The Army Corps of Engineers’ proposal to mitigate coastal erosion at Hashamomuck Cove is ill advised and will prove to be a measure by which taxpayer money is flushed into the sea (“Concerns over Hashamomuck,” Sept. 22).

The only benefit of spending tax dollars on this proposed $18 million project will be to delay — not prevent — the destruction of property it was supposedly designed to protect. This proposal should, therefore, be considered not as a solution to property erosion but merely as a postponement of the inevitable.

Coastal communities worldwide are under a slow but unrelenting attack by a rising ocean.

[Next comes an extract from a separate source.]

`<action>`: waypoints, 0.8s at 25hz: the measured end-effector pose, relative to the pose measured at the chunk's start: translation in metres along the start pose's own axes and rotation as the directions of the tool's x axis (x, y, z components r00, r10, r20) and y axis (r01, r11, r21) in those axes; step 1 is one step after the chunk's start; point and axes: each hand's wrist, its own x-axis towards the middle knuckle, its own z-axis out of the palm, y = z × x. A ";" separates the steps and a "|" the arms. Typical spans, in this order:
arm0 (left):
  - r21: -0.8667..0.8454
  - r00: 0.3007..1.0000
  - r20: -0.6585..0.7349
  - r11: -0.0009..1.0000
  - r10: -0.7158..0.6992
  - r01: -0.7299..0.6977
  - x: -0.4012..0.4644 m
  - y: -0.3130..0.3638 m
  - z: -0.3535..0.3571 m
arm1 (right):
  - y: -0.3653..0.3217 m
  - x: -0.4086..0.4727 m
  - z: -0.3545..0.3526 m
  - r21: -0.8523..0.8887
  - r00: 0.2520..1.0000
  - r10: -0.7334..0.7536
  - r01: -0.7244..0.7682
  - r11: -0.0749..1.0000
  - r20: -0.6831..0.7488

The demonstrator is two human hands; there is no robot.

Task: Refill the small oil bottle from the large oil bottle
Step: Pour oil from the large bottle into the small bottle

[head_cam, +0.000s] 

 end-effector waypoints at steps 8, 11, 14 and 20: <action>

Most peer-reviewed scientists forecast a sea level rise of one foot, plus or minus a few inches, by 2050 and the sea is expected to rise by three to possibly more than six feet by 2100. For the Hashamomuck Cove proposal, the ACOE has chosen to use a lower estimate of sea level rise — approximately four inches by 2065 — to calculate the volume of sand necessary to nourish the beaches for the next 50 years. The sea level rise estimate used by the ACOE is disingenuous, for it fails to estimate the sand volume needed should the rate of sea level rise be higher than the ACOE estimate and more in tune with recent peer-reviewed forecasts. A higher rate of rise will increase the rate at which sand is removed from the beach. This means that the ACOE proposal may underestimate the volume of sand necessary to maintain the beach over the next 50 years. This, in turn, would force more frequent sand re-nourishments and that will, over time, inflate the project’s cost to the taxpayers.

The Hashamomuck Cove proposal was initiated in response to property owners who, when the ocean began to eat away at their properties, discovered that they had made poor real estate decisions. With the help of some political leaders, the ACOE responded to the property owners’ concerns by submitting the proposal to spread a six-foot-high ribbon of sand for 8,500 feet along these shore properties. The proposed use of federal, state, county and local tax dollars to protect private and business properties has been justified by the claim that the project will also protect Route 48 from erosion and closure.

The ACOE’s lawful mandate is limited to protecting the nation’s coasts and navigable waterways. The ACOE has less interest in seriously exploring other options for protecting roadways like Route 48, which are outside the agency’s lawful domain. This observation was strengthened when ACOE representative Gene Brickman admitted that other options, such as the selective raising of Route 48 or moving Route 48 landward, are not the ACOE’s responsibility, which suggests these options received minimal attention.

These options deserve greater scrutiny by Southold Town because properly engineered designs would offer longer-term and more effective protection for Route 48. The taxpayer would be better served if project attention were focused directly on protecting the integrity of Route 48 for the long term rather than on the shorter-term protection of a few properties that may not provide ancillary protection for this important roadway.

The author is a longtime Southold resident and a retired Southampton College marine science professor.